Bao et al, WWW 2007
From ScribbleWiki: Analysis of Social Media
Optimizing Web Search Using Social Annotations
This paper presents two uses of "social annotations", a.k.a. del.icio.us tags, for web retrieval. The first is a method, SocialSimRank, uses these annotations to provide another feature to use in document-query similarity calculations. The second method, SocialPageRank, gives a static-ranking of documents based on their popularity on del.icio.us.

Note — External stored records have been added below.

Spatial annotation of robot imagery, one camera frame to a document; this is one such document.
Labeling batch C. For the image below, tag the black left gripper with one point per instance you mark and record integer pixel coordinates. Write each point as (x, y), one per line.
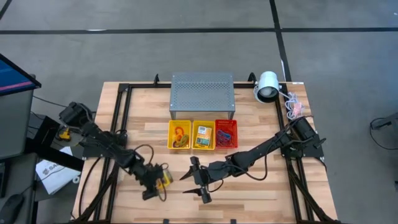
(150, 177)

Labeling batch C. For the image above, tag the black computer mouse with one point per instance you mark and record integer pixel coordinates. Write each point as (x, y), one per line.
(11, 208)

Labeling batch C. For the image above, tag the white spot lamp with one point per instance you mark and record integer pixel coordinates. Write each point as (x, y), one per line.
(267, 82)

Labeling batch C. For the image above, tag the grey metal cabinet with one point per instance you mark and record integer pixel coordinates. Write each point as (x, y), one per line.
(15, 124)

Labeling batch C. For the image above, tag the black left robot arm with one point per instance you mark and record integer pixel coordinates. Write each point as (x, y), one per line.
(105, 143)

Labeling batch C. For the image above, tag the yellow plastic slotted basket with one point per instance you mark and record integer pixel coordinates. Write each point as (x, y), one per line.
(171, 124)
(194, 124)

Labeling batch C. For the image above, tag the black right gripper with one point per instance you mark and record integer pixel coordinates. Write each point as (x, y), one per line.
(208, 174)

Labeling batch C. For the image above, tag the red plastic slotted basket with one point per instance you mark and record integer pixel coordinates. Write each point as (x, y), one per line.
(234, 124)

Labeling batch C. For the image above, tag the white paper sheet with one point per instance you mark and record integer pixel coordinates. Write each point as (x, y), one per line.
(56, 177)

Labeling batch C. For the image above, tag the grey chair base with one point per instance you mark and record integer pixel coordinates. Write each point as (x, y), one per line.
(388, 119)

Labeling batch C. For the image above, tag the computer monitor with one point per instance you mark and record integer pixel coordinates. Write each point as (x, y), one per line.
(12, 77)

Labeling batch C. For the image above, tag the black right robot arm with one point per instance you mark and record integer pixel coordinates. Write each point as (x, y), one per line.
(267, 146)

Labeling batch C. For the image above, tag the yellow Crayola crayon box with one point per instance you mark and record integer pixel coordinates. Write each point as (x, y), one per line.
(203, 137)
(168, 180)

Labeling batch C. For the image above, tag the teal rubber band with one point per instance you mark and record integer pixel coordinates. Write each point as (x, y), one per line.
(227, 136)

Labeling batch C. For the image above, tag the white tape roll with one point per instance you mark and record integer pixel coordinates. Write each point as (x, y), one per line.
(74, 180)

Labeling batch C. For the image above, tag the black floor stand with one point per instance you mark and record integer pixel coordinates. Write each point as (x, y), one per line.
(53, 155)

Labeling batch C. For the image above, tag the grey perforated metal riser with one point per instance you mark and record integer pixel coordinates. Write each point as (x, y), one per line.
(202, 90)

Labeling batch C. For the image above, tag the white label sticker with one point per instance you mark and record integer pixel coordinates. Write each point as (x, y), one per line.
(297, 82)

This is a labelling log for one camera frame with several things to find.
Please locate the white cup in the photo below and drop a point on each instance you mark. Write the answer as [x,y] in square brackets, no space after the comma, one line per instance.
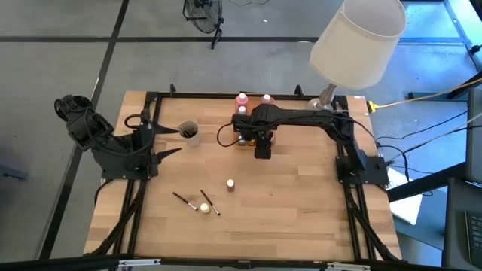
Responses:
[194,141]

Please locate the grey computer monitor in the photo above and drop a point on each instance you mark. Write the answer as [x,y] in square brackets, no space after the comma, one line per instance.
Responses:
[475,143]

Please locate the black floor fan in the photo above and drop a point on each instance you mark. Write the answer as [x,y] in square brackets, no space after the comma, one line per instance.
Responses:
[203,15]

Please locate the tall salmon pink paint bottle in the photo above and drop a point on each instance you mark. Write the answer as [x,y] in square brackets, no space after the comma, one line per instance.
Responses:
[267,99]

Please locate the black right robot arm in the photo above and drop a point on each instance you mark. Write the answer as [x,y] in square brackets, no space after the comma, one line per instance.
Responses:
[320,120]

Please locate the black keyboard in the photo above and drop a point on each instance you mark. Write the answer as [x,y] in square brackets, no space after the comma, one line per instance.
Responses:
[475,237]

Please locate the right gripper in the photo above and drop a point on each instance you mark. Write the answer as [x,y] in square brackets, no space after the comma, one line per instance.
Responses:
[260,135]

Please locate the small magenta paint bottle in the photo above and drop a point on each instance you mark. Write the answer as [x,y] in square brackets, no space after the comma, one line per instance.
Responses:
[230,185]

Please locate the white paper sheet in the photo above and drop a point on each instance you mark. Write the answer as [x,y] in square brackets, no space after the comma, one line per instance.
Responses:
[406,209]

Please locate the black aluminium table frame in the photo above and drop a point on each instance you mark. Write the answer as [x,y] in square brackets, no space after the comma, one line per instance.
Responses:
[211,95]

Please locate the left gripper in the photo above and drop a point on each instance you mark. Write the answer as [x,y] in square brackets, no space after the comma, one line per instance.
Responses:
[149,150]

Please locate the dark grey desk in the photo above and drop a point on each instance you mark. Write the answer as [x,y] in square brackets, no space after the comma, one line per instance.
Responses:
[453,226]

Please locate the black beam silver brackets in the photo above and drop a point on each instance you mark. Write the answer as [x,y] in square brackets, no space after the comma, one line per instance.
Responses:
[241,264]

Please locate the translucent orange tray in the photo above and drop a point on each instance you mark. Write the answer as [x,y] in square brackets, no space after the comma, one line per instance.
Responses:
[237,140]

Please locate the tall light pink paint bottle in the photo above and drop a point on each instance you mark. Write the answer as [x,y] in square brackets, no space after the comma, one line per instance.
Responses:
[241,101]

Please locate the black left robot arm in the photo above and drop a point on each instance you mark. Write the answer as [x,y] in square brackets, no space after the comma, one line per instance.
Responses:
[98,143]

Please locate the silver table lamp white shade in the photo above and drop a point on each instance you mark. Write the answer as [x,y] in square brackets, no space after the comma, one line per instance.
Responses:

SocialSimRank uses the overlap between a document's tags and query terms as well as the network defined by the documents, users and tags on del.icio.us to compute a similarity measure between the query and documents. This effectively expands the documents' representation with explicitly assigned tags and provides a method for calculating the similarity of the query terms and those tags. The heart of SSR is the calculation of tag-tag similarity measure through an iterative algorithm defined over a bi-partite graph of tags and documents, with weights defined by the number of users who have assigned a tag to a page. Once this tag-tag similarity matrix is computed, similarity of document to the query can then be computed by treating the query as a new tag set and looking at the similarity between this query tag set and the tags explicitly assigned to the document.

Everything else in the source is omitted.